Halife tâyin etmenin büyük hikmetlerinden biri de müslümanları bir araya getirip birleştirmek olduğundan, bir zamanda iki halifenin tayin edilmesi caiz değildir. Peygamber (sav) bu hususta şöyle buyuruyor: İki halifeye beyat edilirse İkincisini öldürünüz (1).
Yani ehil bir halife tayin edildiği halde başka bir cemaat bir araya gelerek başka bir halife tayin ederse ikinci halife müslümanlann bölünmelerine meydan verdiği için hilafeti muteber olmadığı gibi idama da mahkûm edilir.
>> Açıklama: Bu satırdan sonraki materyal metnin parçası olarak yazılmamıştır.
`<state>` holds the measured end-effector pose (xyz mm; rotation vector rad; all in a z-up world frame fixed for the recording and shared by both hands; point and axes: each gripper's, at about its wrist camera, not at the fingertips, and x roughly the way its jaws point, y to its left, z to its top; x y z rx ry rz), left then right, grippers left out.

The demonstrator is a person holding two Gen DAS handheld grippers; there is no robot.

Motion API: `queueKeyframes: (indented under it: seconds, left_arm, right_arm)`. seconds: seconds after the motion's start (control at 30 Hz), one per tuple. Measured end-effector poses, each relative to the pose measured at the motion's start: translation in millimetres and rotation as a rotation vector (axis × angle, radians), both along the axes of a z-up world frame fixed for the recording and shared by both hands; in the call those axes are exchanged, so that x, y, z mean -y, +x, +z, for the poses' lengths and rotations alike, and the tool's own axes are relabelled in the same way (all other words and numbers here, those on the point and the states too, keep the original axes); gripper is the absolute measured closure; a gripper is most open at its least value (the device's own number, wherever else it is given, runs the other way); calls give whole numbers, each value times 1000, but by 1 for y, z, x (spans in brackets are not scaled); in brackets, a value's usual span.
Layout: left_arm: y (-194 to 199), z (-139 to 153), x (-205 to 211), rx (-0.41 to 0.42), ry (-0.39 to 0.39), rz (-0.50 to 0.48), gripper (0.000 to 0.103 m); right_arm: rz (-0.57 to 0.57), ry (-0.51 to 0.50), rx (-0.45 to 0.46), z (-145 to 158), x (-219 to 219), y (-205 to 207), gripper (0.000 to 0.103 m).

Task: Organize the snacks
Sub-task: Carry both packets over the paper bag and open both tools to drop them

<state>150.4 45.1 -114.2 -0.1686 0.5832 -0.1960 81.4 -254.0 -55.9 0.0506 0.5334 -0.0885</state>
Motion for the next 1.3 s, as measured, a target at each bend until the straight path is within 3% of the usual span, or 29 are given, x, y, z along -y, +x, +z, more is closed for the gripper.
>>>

HALİFE ADAYINDA ARANILAN ŞARTLAR
Klasik dönem İslâm amme hukuk doktrininde, halifede bulunması gerektiği düşünülen şartlar, özellikle halifenin o toplumda en bilgili, erdemli, itibarlı ve liyakatli kimse olması gereği ve bunu sağlayacak tedbirler üzerinde ayrıntı ile durulur. Değişik vesilelerle, halifenin şûra veya ehlü’l-hal ve’l-akd denilen kurulun seçimiyle ya da bir nevi genel seçim demek olan halkın biatıyla iş başına gelmesinin önemi vurgulanır. Mevcut halifenin, kendi yerine geçecek halifeyi belirlemesinin aday gösterme mi yoksa atama mı olduğu hususu ise tartışmalıdır. İslâm hukukçuları genelde, her durumda halktan veya halkı temsilen halkın bilgili, seçkin ve toplumda ağırlığı olan temsilcilerinden oluşan ve ehlü’l-hal ve’l-akd olarak isimlendirilen heyetten biat alınması gereği üzerinde durarak, halifenin yetkisini veraset ve saltanat usulünden değil, ümmetten aldığı fikrini vurgulamaya çalışırlar.